**INSTRUCTIONS FOR THE TASK**
Your reply should consist solely of the number of lines in the data that contain "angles".

**THE DATA**
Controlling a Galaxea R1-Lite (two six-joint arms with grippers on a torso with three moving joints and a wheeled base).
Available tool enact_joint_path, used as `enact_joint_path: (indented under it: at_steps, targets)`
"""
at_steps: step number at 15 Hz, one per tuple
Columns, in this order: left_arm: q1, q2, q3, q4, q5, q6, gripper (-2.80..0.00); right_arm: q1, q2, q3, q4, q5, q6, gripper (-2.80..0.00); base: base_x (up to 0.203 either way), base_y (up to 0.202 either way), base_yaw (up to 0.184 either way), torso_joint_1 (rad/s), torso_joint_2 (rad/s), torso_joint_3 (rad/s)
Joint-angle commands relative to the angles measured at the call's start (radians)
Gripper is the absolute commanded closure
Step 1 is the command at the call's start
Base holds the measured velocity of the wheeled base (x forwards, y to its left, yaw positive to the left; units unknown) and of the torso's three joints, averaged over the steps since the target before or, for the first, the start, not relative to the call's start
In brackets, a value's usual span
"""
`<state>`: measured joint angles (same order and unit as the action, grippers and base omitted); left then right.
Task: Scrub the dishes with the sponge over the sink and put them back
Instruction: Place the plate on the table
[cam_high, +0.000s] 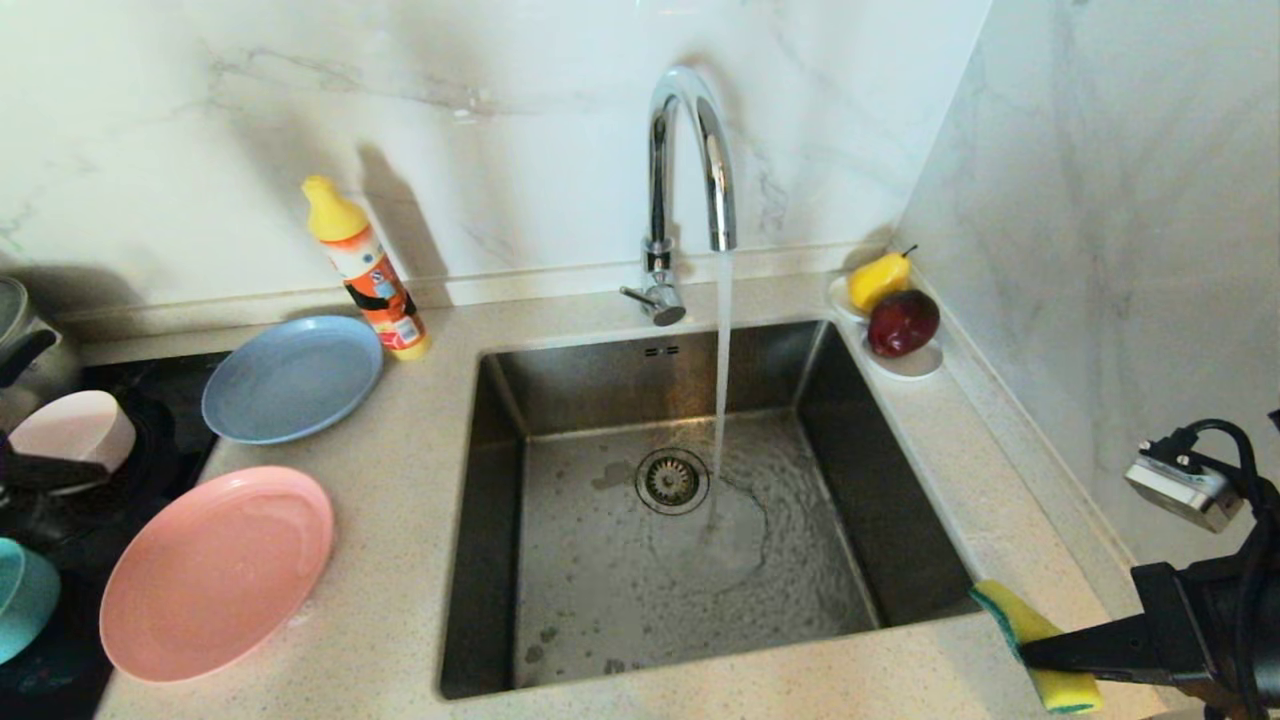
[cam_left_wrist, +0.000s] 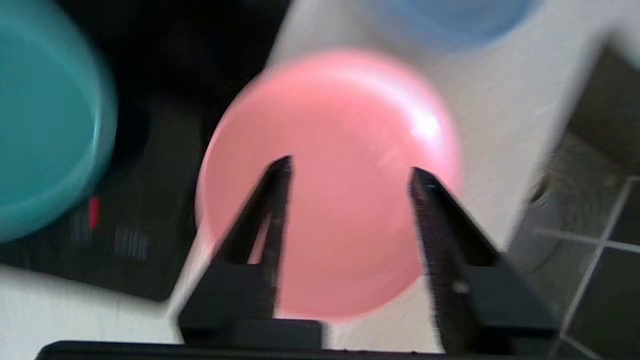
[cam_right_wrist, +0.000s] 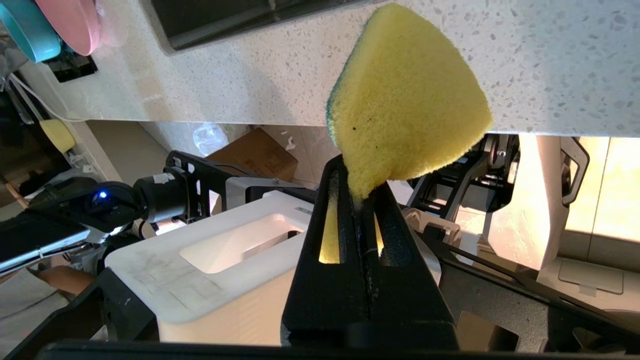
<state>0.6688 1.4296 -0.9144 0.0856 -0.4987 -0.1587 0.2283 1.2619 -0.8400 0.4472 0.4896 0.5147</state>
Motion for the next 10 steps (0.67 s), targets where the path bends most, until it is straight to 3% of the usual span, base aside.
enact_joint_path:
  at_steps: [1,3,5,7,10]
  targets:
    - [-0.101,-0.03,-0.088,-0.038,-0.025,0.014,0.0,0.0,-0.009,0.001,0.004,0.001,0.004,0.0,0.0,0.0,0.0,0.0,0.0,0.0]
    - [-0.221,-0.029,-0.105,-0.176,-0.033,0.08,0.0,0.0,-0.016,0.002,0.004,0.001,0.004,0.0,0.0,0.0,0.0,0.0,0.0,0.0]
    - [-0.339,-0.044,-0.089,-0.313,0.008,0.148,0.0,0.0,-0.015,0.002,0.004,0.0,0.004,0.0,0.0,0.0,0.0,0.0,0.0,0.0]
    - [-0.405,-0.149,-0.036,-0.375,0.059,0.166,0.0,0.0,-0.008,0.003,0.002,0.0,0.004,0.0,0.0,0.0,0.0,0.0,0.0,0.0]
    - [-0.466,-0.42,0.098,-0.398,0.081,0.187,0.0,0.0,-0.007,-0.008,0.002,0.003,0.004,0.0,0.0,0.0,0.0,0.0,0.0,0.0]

**TASK RESPONSE**
2